→ **HOW TO COMPLETE THIS TASK**: Please return the lines of the data below, word for word, from the first line through the line containing "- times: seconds".

[GIVEN DATA — start]

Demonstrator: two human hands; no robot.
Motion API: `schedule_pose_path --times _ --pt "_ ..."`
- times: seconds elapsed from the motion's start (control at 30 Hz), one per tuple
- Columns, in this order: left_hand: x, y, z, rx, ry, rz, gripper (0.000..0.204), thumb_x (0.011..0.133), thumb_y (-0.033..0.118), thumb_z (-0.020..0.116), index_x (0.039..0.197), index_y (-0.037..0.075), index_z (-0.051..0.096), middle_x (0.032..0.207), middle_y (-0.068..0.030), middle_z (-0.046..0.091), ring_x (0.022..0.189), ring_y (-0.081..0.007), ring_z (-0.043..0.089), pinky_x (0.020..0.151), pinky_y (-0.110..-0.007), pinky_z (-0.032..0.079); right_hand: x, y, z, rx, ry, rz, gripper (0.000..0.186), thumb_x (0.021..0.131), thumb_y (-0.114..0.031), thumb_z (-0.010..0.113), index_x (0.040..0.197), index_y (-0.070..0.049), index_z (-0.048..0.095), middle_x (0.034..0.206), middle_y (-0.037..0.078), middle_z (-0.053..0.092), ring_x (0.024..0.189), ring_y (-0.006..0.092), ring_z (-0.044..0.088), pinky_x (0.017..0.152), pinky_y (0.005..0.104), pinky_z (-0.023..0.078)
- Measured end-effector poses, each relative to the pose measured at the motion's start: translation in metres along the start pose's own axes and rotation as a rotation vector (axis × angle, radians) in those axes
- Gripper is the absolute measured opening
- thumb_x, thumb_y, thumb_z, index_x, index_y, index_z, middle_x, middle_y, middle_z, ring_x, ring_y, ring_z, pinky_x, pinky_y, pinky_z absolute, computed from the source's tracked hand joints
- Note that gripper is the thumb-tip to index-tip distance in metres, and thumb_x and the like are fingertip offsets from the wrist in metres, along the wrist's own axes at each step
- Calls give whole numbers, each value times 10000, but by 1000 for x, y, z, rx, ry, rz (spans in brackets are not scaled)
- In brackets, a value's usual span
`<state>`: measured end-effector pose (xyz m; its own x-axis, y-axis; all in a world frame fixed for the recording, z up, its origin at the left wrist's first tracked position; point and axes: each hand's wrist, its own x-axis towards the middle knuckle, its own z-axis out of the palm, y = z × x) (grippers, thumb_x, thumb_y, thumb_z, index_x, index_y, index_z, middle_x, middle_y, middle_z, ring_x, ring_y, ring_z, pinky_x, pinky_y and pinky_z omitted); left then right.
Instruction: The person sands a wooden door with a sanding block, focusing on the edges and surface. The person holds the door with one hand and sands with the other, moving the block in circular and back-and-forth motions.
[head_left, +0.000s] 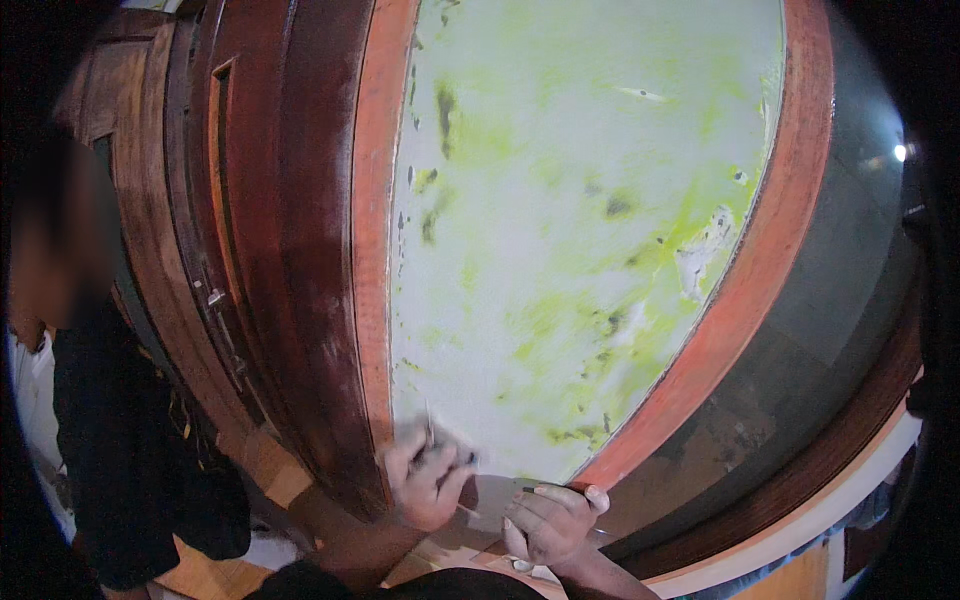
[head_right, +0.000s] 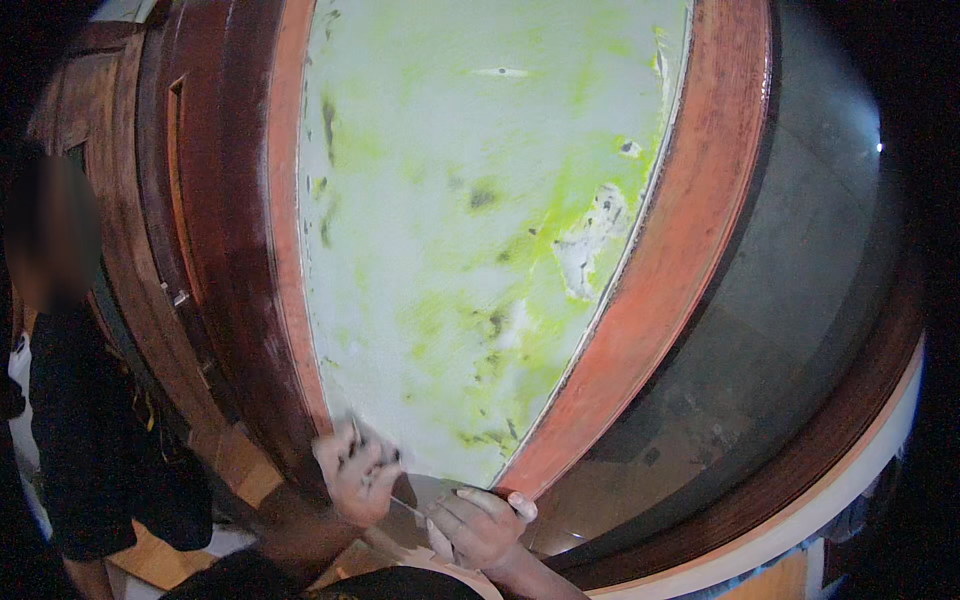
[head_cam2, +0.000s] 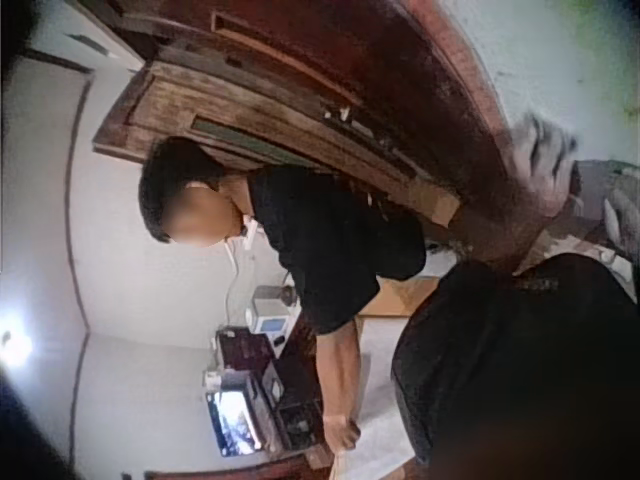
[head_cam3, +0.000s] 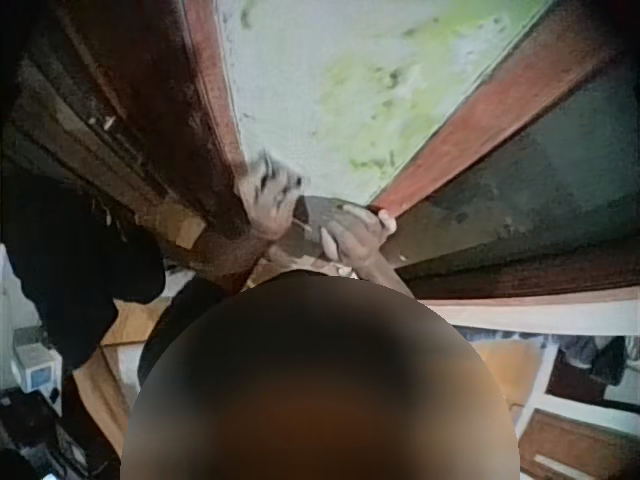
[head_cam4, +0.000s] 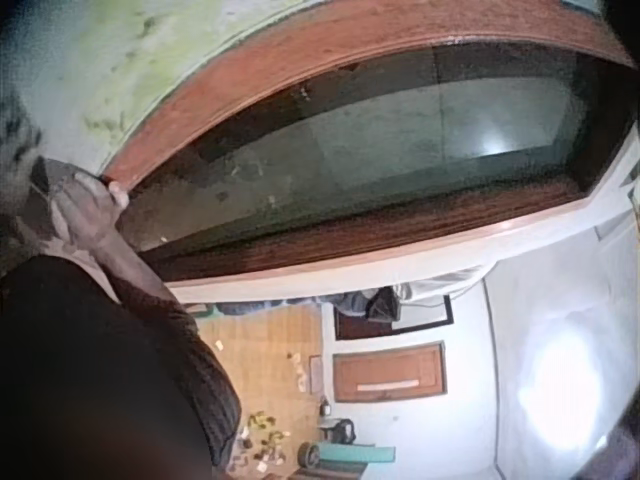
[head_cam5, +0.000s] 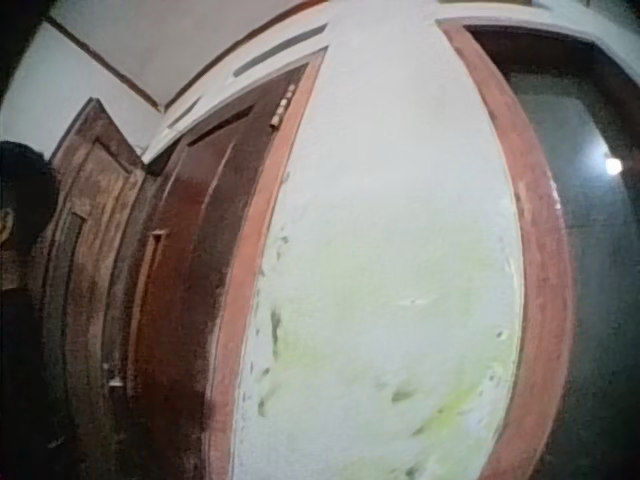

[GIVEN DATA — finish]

→ **ANSWER SPACE**:
Demonstrator: two human hands; no robot.
Motion API: `schedule_pose_path --times _ --pt "_ ..."`
- times: seconds elapsed from the motion's start (control at 30 Hz), one per tuple

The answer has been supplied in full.